Your assignment: Only the text belongs in the answer: every line of the records below, transcribed exactly.

┌──

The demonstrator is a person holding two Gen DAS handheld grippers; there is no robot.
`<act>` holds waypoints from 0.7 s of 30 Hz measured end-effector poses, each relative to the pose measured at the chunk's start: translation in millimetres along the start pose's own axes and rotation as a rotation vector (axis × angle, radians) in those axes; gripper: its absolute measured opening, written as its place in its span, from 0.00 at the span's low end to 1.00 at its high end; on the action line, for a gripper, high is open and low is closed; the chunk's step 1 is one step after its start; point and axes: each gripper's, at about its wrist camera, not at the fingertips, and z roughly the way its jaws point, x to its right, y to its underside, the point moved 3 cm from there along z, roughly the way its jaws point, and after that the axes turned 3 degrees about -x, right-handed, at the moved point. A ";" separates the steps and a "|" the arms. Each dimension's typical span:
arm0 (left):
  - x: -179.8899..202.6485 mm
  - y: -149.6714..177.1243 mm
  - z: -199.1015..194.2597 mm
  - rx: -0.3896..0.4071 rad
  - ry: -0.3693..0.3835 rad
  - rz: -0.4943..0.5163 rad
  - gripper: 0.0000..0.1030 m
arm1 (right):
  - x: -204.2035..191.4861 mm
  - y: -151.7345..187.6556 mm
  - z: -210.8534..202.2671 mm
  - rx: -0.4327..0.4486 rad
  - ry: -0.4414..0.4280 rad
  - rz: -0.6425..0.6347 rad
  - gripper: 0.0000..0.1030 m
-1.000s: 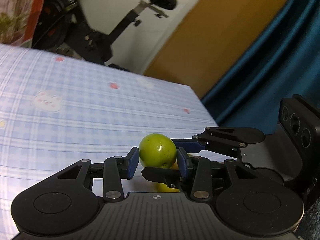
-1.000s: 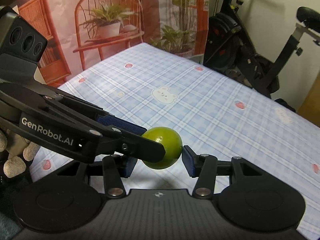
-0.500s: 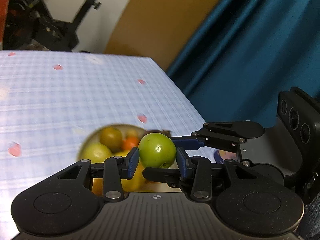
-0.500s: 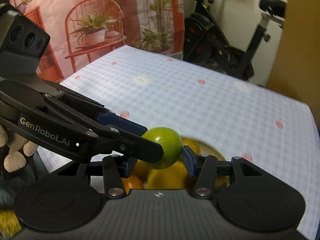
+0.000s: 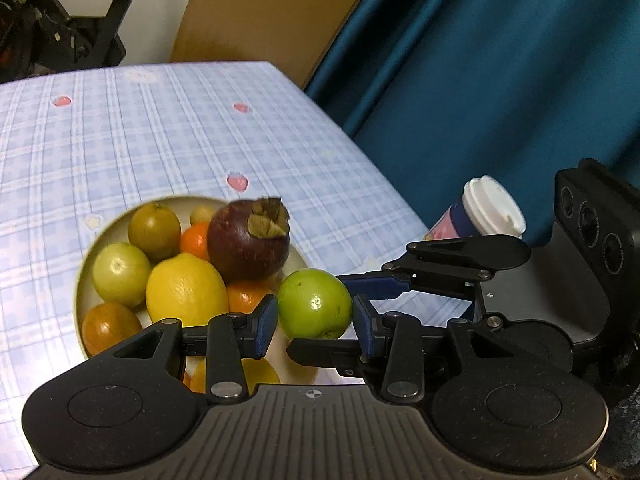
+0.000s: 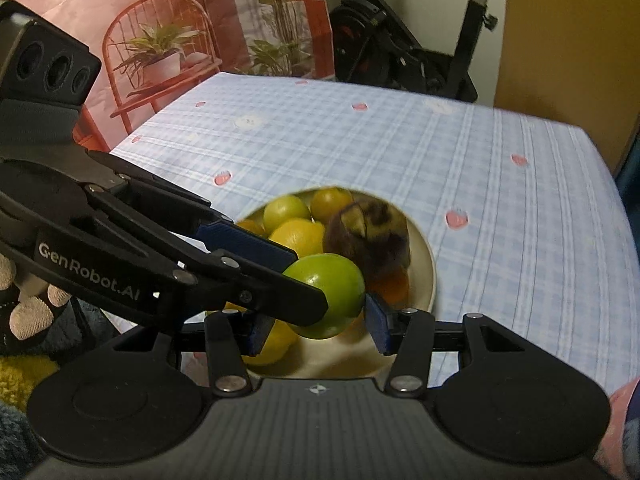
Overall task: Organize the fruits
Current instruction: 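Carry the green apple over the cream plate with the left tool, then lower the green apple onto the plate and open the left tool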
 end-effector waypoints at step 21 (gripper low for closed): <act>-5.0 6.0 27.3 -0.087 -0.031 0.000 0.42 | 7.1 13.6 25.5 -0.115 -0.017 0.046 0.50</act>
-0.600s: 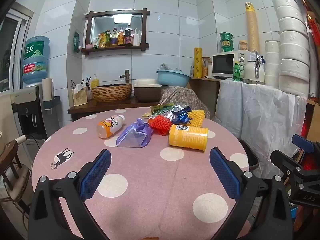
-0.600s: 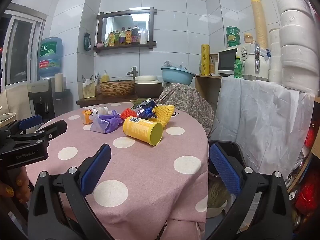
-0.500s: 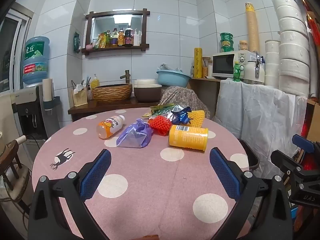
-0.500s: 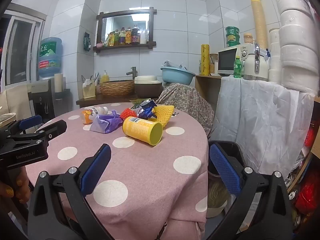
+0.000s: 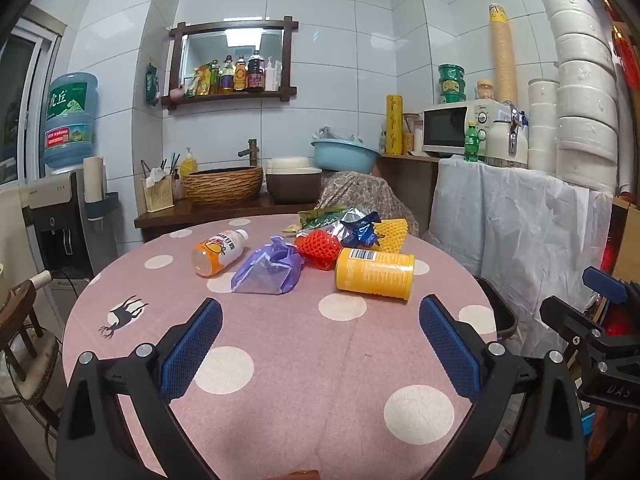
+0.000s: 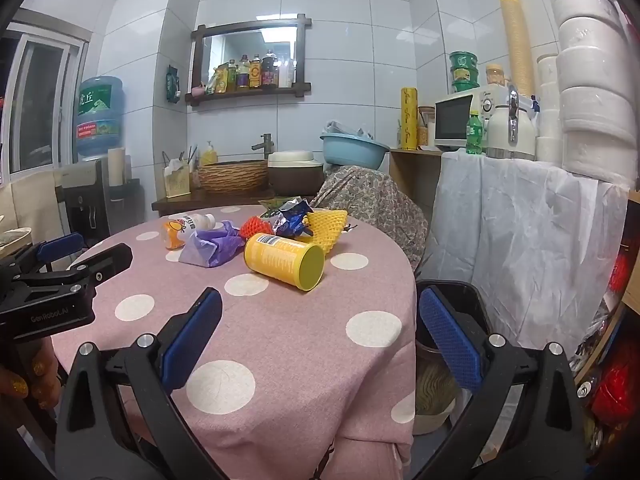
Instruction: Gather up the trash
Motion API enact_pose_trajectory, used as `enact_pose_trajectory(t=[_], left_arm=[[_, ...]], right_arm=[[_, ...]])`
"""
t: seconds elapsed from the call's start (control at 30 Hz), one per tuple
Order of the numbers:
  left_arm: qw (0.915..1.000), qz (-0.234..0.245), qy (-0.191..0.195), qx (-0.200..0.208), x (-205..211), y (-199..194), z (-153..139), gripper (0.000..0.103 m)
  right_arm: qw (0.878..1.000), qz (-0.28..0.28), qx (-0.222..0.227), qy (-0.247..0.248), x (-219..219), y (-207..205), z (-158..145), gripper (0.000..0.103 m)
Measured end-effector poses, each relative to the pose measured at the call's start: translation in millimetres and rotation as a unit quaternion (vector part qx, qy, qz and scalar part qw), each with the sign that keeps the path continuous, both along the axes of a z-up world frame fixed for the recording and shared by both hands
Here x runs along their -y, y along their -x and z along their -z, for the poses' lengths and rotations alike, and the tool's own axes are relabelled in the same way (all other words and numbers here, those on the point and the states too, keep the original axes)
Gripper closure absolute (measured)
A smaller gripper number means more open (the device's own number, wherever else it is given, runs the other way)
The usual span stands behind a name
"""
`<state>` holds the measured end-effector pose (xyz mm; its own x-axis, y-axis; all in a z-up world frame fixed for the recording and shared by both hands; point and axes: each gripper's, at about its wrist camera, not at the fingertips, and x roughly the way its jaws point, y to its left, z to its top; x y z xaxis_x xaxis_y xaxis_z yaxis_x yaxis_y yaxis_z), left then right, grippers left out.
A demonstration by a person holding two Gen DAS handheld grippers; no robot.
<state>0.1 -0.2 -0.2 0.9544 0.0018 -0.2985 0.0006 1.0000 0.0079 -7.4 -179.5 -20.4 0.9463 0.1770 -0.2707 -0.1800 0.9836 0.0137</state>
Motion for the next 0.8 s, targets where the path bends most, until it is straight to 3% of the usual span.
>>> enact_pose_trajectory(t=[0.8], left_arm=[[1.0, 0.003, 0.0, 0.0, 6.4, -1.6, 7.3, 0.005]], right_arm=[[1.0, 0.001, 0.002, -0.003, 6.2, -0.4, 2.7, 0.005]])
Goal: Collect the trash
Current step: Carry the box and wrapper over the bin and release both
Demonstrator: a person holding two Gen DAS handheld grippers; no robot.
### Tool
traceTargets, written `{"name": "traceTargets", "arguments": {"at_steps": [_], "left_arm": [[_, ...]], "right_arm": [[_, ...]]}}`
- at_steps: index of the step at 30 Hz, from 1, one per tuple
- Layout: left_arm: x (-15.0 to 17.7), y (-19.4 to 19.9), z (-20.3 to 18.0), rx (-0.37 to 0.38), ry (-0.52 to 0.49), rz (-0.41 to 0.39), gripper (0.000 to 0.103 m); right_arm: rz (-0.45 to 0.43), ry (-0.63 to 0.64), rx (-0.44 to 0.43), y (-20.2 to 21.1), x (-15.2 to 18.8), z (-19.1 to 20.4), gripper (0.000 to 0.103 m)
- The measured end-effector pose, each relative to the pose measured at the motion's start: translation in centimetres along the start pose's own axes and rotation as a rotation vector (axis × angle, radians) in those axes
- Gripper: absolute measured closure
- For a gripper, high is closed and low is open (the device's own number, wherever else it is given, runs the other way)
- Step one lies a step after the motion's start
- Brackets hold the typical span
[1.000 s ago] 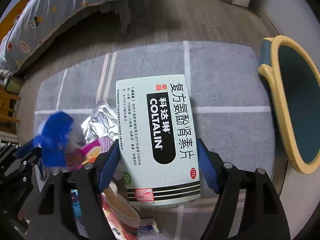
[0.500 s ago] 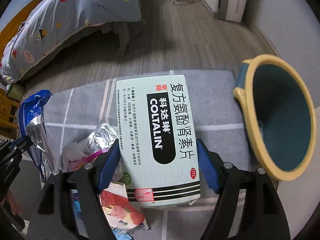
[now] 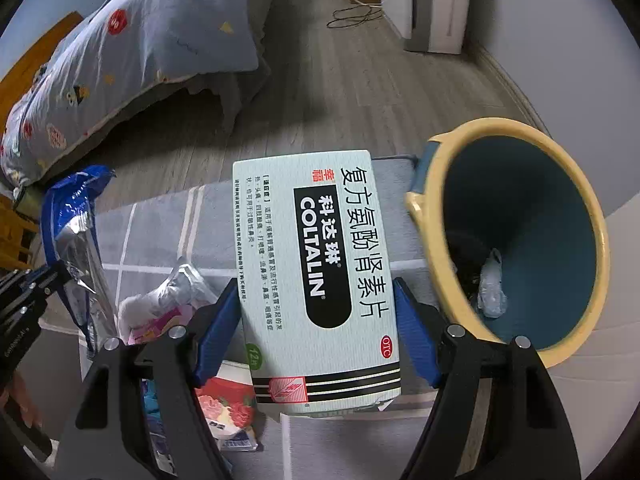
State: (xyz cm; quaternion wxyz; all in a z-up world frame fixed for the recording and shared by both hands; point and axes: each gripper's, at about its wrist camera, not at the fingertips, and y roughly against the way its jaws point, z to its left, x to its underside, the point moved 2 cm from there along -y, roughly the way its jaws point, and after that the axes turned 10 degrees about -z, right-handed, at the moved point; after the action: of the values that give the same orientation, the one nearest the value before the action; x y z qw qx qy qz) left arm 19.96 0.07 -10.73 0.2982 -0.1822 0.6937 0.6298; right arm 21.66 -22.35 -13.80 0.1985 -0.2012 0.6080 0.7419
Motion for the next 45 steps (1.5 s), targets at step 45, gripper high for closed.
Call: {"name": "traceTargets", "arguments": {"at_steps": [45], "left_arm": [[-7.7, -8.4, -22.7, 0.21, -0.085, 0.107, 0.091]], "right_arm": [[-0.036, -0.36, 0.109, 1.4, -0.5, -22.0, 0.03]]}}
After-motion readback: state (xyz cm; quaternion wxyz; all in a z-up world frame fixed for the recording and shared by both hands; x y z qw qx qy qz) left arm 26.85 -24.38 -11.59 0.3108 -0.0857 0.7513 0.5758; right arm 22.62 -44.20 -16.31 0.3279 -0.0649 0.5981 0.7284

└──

Result below:
The demonstrator is a person holding two Gen DAS handheld grippers; there is no robot.
`<act>` holds waypoints from 0.7 s of 30 Hz measured end-effector poses, each relative to the pose measured at the chunk's start: translation in millimetres along the start pose's own axes and rotation as a rotation vector (axis × angle, radians) in those axes; gripper: its absolute measured opening, written as its place in its span, from 0.00 at the span's low end to 1.00 at its high end; on the action line, for a gripper, high is open and low is closed; the chunk's step 1 is one step after its start; point and axes: each gripper's, at about its wrist camera, not at the fingertips, and z roughly the way its jaws point, x to its right, y to its underside, the point moved 3 cm from there along z, roughly the way its jaws point, and after that the axes turned 3 degrees about -x, right-handed, at the moved point. A ";" separates the steps and a "|" the arms. Each dimension's typical span:
arm0 (left):
  - x: -179.8899..202.6485 mm
  - y: -149.6714..177.1243 mm
  - z: -199.1015..194.2597 mm
  - rx: -0.3896..0.4071 rad
  - ry: -0.3693..0.3835 rad
  - rz: -0.4943..0.5163 rad
  - gripper: 0.0000..0.1030 m
arm1 (right):
  - x: -204.2035..191.4861 mm
  - y: -151.7345..187.6556 mm
  - z: -210.8534..202.2671 mm
  - rx: -0.4327..0.4486 rad
  - ry: -0.4414..0.4280 rad
  - rz: -0.6425..0.6347 rad
  - gripper: 0.0000..0.1030 m
-1.000s: 
-1.000s: 
-0.500s: 
-0.500s: 
+0.000s: 
+0.000s: 
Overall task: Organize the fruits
Current instruction: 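Carry the green apple over the cream plate with the left tool, then lower the green apple onto the plate and open the left tool
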 end-effector waypoints at step 21 (gripper low for closed): <act>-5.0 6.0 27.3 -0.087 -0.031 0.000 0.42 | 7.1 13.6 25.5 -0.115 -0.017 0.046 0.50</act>
-0.600s: 
-0.600s: 
-0.500s: 
-0.500s: 
+0.000s: 
+0.000s: 
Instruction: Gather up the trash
Motion API enact_pose_trajectory, used as `enact_pose_trajectory(t=[_], left_arm=[[_, ...]], right_arm=[[_, ...]])`
"""
t: seconds elapsed from the call's start (control at 30 Hz), one per tuple
Order of the numbers:
  left_arm: qw (0.915..1.000), qz (-0.234..0.245), qy (-0.191..0.195), qx (-0.200..0.208), x (-205..211), y (-199..194), z (-153..139), gripper (0.000..0.103 m)
  right_arm: qw (0.878..1.000), qz (-0.28..0.28), qx (-0.222..0.227), qy (-0.247..0.248), x (-219..219), y (-207..205), z (-158..145), gripper (0.000..0.103 m)
Measured end-effector poses, each relative to the pose measured at the call's start: translation in millimetres and rotation as a unit quaternion (vector part qx, qy, qz and scalar part qw), each with the sign that keeps the path continuous, both along the axes of a z-up world frame fixed for the recording and shared by both hands
Here x runs along their -y, y along their -x and z along their -z, for the poses' lengths and rotations alike, and the tool's own axes are relabelled in the same way (all other words and numbers here, those on the point and the states too, keep the original axes)
Gripper closure absolute (measured)
A smaller gripper number means more open (the device's own number, wherever else it is given, runs the other way)
The usual span stands behind a name
"""
`<state>` holds the measured end-effector pose (xyz mm; its own x-axis, y-axis; all in a z-up world frame fixed for the recording and shared by both hands; point and axes: each gripper's, at about its wrist camera, not at the fingertips, and x roughly the way its jaws point, y to its left, z to its top; x y z xaxis_x xaxis_y xaxis_z yaxis_x yaxis_y yaxis_z), left then right, grippers left out.
A demonstration by a person holding two Gen DAS handheld grippers; no robot.
<state>0.1 -0.2 -0.2 0.9544 0.0018 -0.2985 0.0006 1.0000 0.0079 -7.4 -179.5 -20.4 0.9463 0.1770 -0.2707 -0.1800 0.9836 0.0137</state>
Motion for the next 0.8 s, targets where the path bends most, until it is straight to 3% of the usual span.
>>> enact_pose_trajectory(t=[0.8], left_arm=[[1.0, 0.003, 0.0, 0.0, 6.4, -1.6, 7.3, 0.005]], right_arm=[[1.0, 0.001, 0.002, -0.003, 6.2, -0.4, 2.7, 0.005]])
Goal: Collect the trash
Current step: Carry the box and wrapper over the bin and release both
Demonstrator: a person holding two Gen DAS handheld grippers; no robot.
### Tool
traceTargets, written `{"name": "traceTargets", "arguments": {"at_steps": [_], "left_arm": [[_, ...]], "right_arm": [[_, ...]]}}`
- at_steps: index of the step at 30 Hz, from 1, one per tuple
- Layout: left_arm: x (-15.0 to 17.7), y (-19.4 to 19.9), z (-20.3 to 18.0), rx (-0.37 to 0.38), ry (-0.52 to 0.49), rz (-0.41 to 0.39), gripper (0.000 to 0.103 m); right_arm: rz (-0.45 to 0.43), ry (-0.63 to 0.64), rx (-0.44 to 0.43), y (-20.2 to 21.1), x (-15.2 to 18.8), z (-19.1 to 20.4), gripper (0.000 to 0.103 m)
- The measured end-effector pose, each relative to the pose measured at the motion's start: translation in centimetres along the start pose's own axes and rotation as a rotation vector (axis × angle, radians) in those axes
- Gripper: absolute measured closure
- For a gripper, high is closed and low is open (the device's own number, wherever else it is given, runs the other way)
- Step one lies a step after the motion's start
- Brackets hold the typical span
[1.000 s ago] 
[0.500 s ago] 
[now] 
State: (xyz cm; quaternion wxyz; all in a z-up world frame fixed for the recording and shared by both hands; point and axes: each gripper's, at about its wrist camera, not at the fingertips, and y roughly against the way its jaws point, z to its left, x to its underside, the point moved 2 cm from there along -y, roughly the way its jaws point, and after that the axes turned 10 degrees about -z, right-handed, at the moved point; after the action: of the values that give the same orientation, the one nearest the value before the action; x y z qw qx qy qz) left arm 19.96 0.07 -10.73 0.2982 -0.1822 0.6937 0.6298; right arm 21.66 -22.35 -13.80 0.1985 -0.2012 0.6080 0.7419
Motion for the next 45 steps (1.5 s), targets at step 45, gripper high for closed.
Call: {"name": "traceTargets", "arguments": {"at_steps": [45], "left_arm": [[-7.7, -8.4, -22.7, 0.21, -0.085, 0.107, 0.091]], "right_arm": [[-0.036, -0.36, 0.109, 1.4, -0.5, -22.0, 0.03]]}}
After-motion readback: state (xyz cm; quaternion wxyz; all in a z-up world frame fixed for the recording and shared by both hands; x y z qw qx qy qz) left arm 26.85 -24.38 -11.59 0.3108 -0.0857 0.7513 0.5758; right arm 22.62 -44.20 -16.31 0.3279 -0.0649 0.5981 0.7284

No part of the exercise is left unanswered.